Побратимство японской организованной преступности с дельцами и с властью корнями уходит в эпоху феодализма. Сэйити Моримура делает в романе исторический экскурс. Думаю, однако, читателю небезынтересно знать некоторые детали, о которых писатель не сообщил.
В XVII веке бурно строившийся Эдо — так именовался в ту пору Токио — притягивал к себе тысячи крестьян, ремесленников, обедневших самураев. Кое-кто из них сообразил, что в кишащем пришлым людом городе не обязательно жить своим умом, можно жить и чужой глупостью. Появились игорные дома. «Я» в переводе с японского — «восемь», «ку» — «девять», «дза» — видоизмененное «сан», то есть «три». В сумме — двадцать, самое плохое число, выпадающее в японских картах. Хозяин первого игорного дома и был первым якудза. Строительный бум постепенно распространился по стране, и везде по соседству со стройками возникали игорные дома, содержавшиеся якудза.
Вскоре власти поручили им наем строительных рабочих и контроль над ними, а тогдашние богатеи — суд и расправу с должниками и конкурентами. Известно, что в конце XIX века управляющий императорским двором частенько прибегал к услугам якудза, когда требовалось усмирить столичную бедноту, восстававшую против своего полуголодного существования, или крестьян, возмущенных несправедливыми поборами.
В романе Моримуры вы прочли: «После второй мировой войны для Хасиро настали трудные времена: орды демобилизованных солдат и бродяг обосновались на городском вокзале, уцелевшем после бомбежек, и терроризировали горожан и проезжающих». Далее автор рассказал, что Иссэй Ооба, глава семьи, распоряжавшейся хозяйством города, обратился к якудза с просьбой защитить Хасиро. И гангстеры «навели порядок».
То ли Сэйити Моримура не решился покуситься на укоренившийся в японском обществе националистический предрассудок, то ли не пожелал перегружать роман подробностями, но он не раскрыл, откуда взялись бродяги, нашедшие пристанище на городском вокзале, и в чем выражался их террор по отношению к горожанам и проезжающим. А объяснить это читателю совершенно необходимо, ибо иначе останется в тени основная причина сращивания гангстерского мира, большого бизнеса и буржуазной власти: не меркантильные соображения, хотя они являлись, конечно же, серьезным стимулом к объединению, а несравненно более действенный резон — общность идеологических и политических интересов.

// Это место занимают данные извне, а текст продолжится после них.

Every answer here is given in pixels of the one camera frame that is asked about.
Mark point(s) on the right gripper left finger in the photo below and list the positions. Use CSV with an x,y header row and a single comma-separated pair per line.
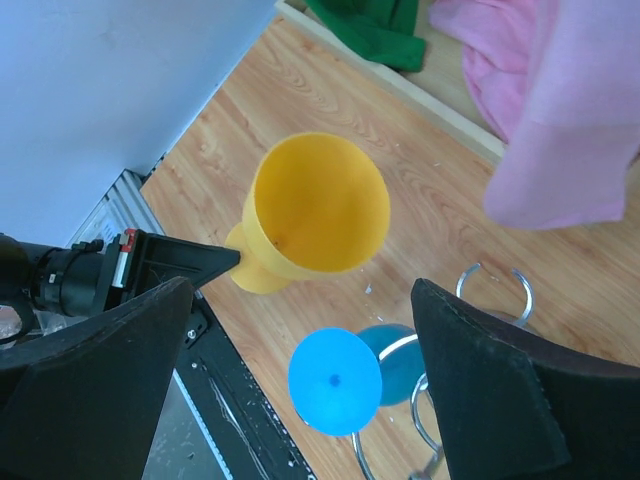
x,y
84,402

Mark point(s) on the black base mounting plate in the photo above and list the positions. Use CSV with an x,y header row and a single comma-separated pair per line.
x,y
240,426

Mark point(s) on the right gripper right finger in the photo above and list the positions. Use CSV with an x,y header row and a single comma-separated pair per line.
x,y
512,405

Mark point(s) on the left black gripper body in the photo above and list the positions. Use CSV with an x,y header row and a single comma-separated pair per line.
x,y
86,279

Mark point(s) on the wooden clothes rack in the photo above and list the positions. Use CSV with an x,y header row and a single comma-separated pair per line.
x,y
438,92

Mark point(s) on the pink t-shirt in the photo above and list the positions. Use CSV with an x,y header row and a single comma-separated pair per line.
x,y
559,82

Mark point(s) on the blue plastic wine glass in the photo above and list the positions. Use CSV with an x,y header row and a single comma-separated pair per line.
x,y
338,380

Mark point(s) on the green vest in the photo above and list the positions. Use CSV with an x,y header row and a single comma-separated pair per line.
x,y
379,31

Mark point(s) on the orange plastic wine glass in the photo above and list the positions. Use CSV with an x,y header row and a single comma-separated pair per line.
x,y
318,206

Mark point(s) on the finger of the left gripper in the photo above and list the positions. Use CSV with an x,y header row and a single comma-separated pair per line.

Бродяги — это корейцы и китайцы, вывезенные японскими колонизаторами за время захватнических войн из порабощенной Кореи и оккупированных районов Китая. После капитуляции Японии в 1945 году два миллиона невольников освободились из концлагерей, но свободы от лишений, голода и нищеты не обрели. Сохраненные американской оккупационной армией в неприкосновенности японская полиция и городские власти продолжали относиться к выходцам из Кореи и Китая как к низшим существам. Они были обречены на голодную смерть. Одурманенное шовинизмом за долгие годы военно-монархического режима население страны разделяло озлобленный национализм властей. Корейцы и китайцы вынуждены были бороться за жизнь, за право оставаться людьми. Их обвинили в терроризме. На страницах романа лишь вскользь упоминается о противоборстве бродяг и гангстеров. На деле оно нередко выливалось в подлинные сражения, как, например, в Кобэ.
Взбунтовавшиеся корейцы и китайцы захватили в Кобэ полицейский участок и открыли двери тюрьмы, где томились вчерашние узники императорских концлагерей. Опасность нависла над городским полицейским управлением. «Японская система пошатнулась», — написал в «Автобиографии» Кадзуо Таока. Он не чурался саморекламы. Это же самое могли написать и придуманные писателем Иссэй Ооба и Тасукэ Накато. Под «японской системой» подразумевался строй угнетения и эксплуатации. «Надо было, — продолжил Таока в „Автобиографии“, — защищать власть, спасать общество. И, как это нередко случалось раньше, полиция обратилась за помощью ко мне». В романе с подобной просьбой обратился к гангстерам мэр города Хасиро — предприниматель Ооба, но особого значения эта разница не имеет.